Ce matin, retour en Turquie avec cette question : le président turc Erdogan est-il devenu fou ?

Manifestation à Cologne le 31 juillet 2016
Manifestation à Cologne le 31 juillet 2016 © Getty / Sascha Steinbach

C'est évidemment une question rhétorique : mais c'est vrai qu'à écouter Recep Tayyip Erdogan ces derniers jours, on peut presque légitimement se la poser. Qu'entend-on ? Un homme visiblement secoué par un coup d'Etat raté s'en prendre à la planète entière.

Non content d'avoir mis à pied 70 000 officiers et fonctionnaires en tous genres et d'en avoir jeté une bonne dizaine de milliers en prison, ErdoHan s'en est pris à l'Allemagne et aux Etats-Unis les accusant sinon d'avoir fomenté, du moins de soutenir les putschistes.

Comme personne n'imagine sérieusement qu'Angela Merkel ait ourdi un complot contre le sultan d'Ankara depuis les tréfonds de sa chancellerie berlinoise, la question est donc : pourquoi attaquer de cette façon la placide et consensuelle Allemagne ?

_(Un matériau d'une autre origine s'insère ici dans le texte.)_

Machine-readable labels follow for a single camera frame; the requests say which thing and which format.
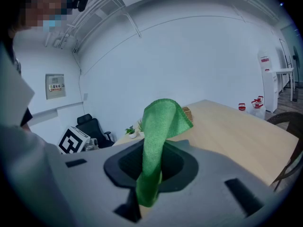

Et donc ? Pour quelle raison ?

D'abord, il y a des raisons internes : le complot étranger contre la pauvre Turquie a bonne presse auprès de la population. Avec, en plus, un fond historique : nous, Européens, avons dépecé l'empire Ottoman après la 1ere guerre mondiale.

Mais la vraie raison est ailleurs : si ErdoHan accuse l'Allemagne, c'est pour mieux peser sur l'Europe. En gros, le message c'est : retenez-moi ou plutôt retenez-vous, ou je fais un malheur. Cessez vos critiques ou j'ouvre à nouveau mes frontières.

En clair, c'est un chantage aux réfugiés syriens qui sont, je le rappelle, 2M à vivre en Turquie et qui, si on leur facilitait la passage, préféreraient l'Europe. Et on les comprend. En clair, ErdoHan a les clés de la boutique Europe et il le sait.

Mais pourquoi en plus menacer les Etats-Unis ?

Un peu pour les mêmes raisons : d'une part, les Turcs sont persuadés que les Etats-Unis sont derrière le coup d'Etat raté du 15 juillet. En s'en prenant aux Etats-Unis, ErdoHan ne fait donc que surfer sur une rumeur, une théorie complotiste populaire.

Ce qui est étonnant, c'est la modération de la réponse étasunienne. En fait, Washington est très embarrassé. La Turquie est indispensable aux opérations américaines en Syrie et en plus, elle est un allié incontournable face à la Russie au sein de l'Otan.

Donc, pas question de céder trop ouvertement à la colère du sultan, mais pas question non plus de hausser le ton. Bref, de l'Allemagne aux Etats-Unis, tout le monde fait le gros dos et pariant qu'il ne s'agit là que d'effets de scène, d'esbroufe de meetings.

Vu l'étendue des purges, ça ne ressemble pas à de l'esbroufe !

Vous avez mis le doigt sur l'essentiel : les purges et surtout, les purges dans l'armée turque. Il faut comprendre qu'en quelques semaines, la moitié des officiers de haut rang turc ont été au mieux limogés, au pire arrêtés.

Or sur ce point, il est difficile de critiquer ErdoHan : une partie de l'armée turque s'est objectivement rendue coupable d'avoir voulu renverser un pouvoir civil élu. D'autant que l'armée a toujours été une sorte d'anomalie :

Elle décide elle-même, par exemple, de ses promotions internes et gère son budget à sa guise. Des privilèges et une autonomie que serait impensables en France, en Allemagne ou aux Etats-Unis. D'où l'infinie patience et discrétion de l'Occident vis-à-vis d'ErdoHan.